| Work item |
Copy out each line of the data that holds the string "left".

-- Data shown follows --

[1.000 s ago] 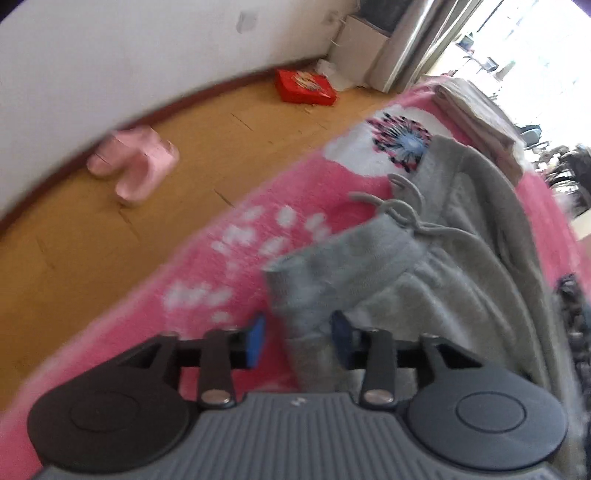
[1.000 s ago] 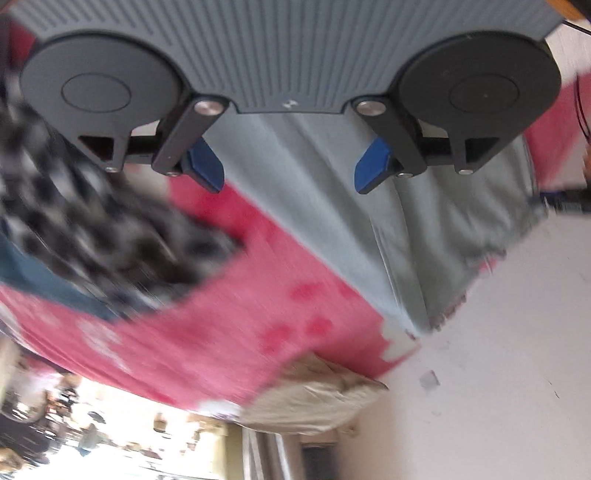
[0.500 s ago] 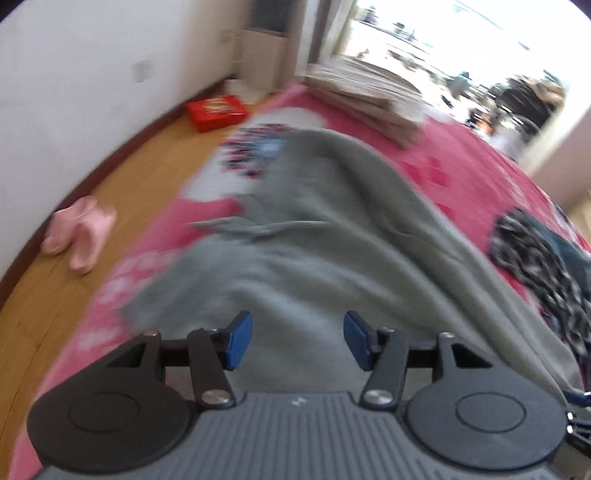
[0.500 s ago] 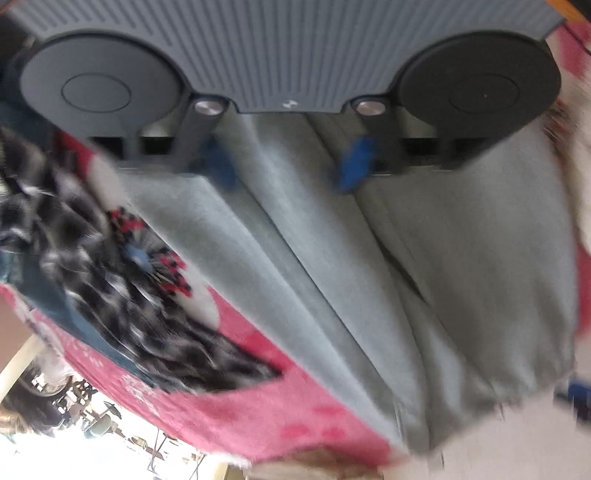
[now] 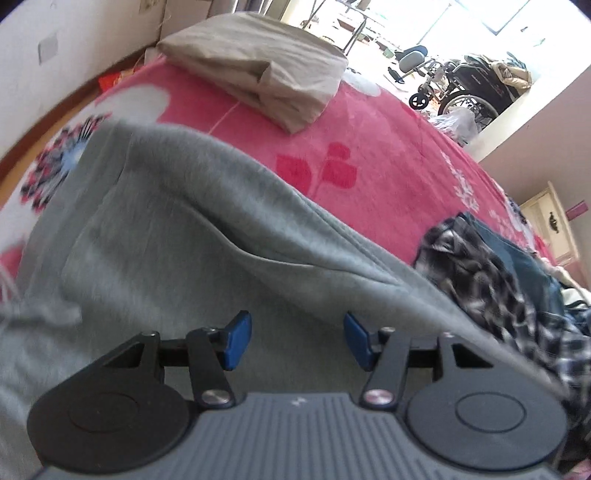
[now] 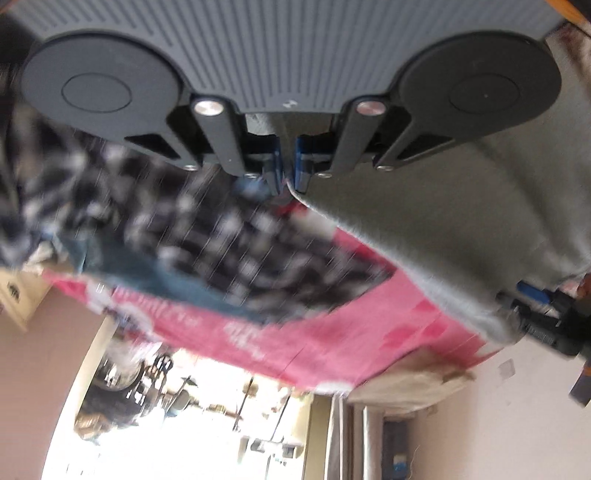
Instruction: Fold clothes
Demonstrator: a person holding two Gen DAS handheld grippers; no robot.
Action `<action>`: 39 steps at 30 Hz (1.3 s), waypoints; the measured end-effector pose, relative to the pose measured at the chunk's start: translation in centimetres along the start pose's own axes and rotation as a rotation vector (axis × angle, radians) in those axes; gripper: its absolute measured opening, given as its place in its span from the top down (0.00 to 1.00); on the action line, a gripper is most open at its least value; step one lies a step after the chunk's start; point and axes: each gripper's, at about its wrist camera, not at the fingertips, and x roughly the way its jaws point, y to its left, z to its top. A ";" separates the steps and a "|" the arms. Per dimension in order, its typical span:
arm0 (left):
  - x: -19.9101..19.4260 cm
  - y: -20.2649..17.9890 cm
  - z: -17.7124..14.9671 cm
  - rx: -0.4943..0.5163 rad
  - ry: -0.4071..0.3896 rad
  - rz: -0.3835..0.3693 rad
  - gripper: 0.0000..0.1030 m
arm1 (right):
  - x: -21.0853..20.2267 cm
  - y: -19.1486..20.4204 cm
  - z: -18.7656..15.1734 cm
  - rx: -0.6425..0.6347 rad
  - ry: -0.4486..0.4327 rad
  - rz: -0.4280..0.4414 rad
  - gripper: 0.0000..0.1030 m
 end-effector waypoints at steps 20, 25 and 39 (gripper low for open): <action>-1.8 6.2 2.5 0.075 -0.033 0.178 0.46 | 9.1 -7.1 10.4 0.304 0.136 0.473 0.23; -5.8 9.9 0.8 0.085 -0.013 0.238 0.46 | 16.3 1.8 15.6 0.201 0.161 0.654 0.20; -13.0 23.3 -10.7 -0.322 0.097 0.181 0.33 | 30.9 24.7 24.4 -0.139 0.319 0.913 0.16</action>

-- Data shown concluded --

| Exercise solution |
Action `<action>`: 39 steps at 30 Hz (1.3 s), waypoints; the measured end-effector pose, relative to the pose measured at the chunk's start: translation in centimetres along the start pose's own axes and rotation as a rotation vector (axis × angle, radians) in those axes; gripper: its absolute measured opening, given as its place in its span from the top down (0.00 to 1.00); on the action line, a gripper is most open at its least value; step one lies a step after the chunk's start; point and axes: each gripper's, at about its wrist camera, not at the fingertips, and x roughly the way its jaws point, y to its left, z to its top. A ";" separates the steps and a "|" the arms. Per dimension in order, its typical span:
arm0 (left):

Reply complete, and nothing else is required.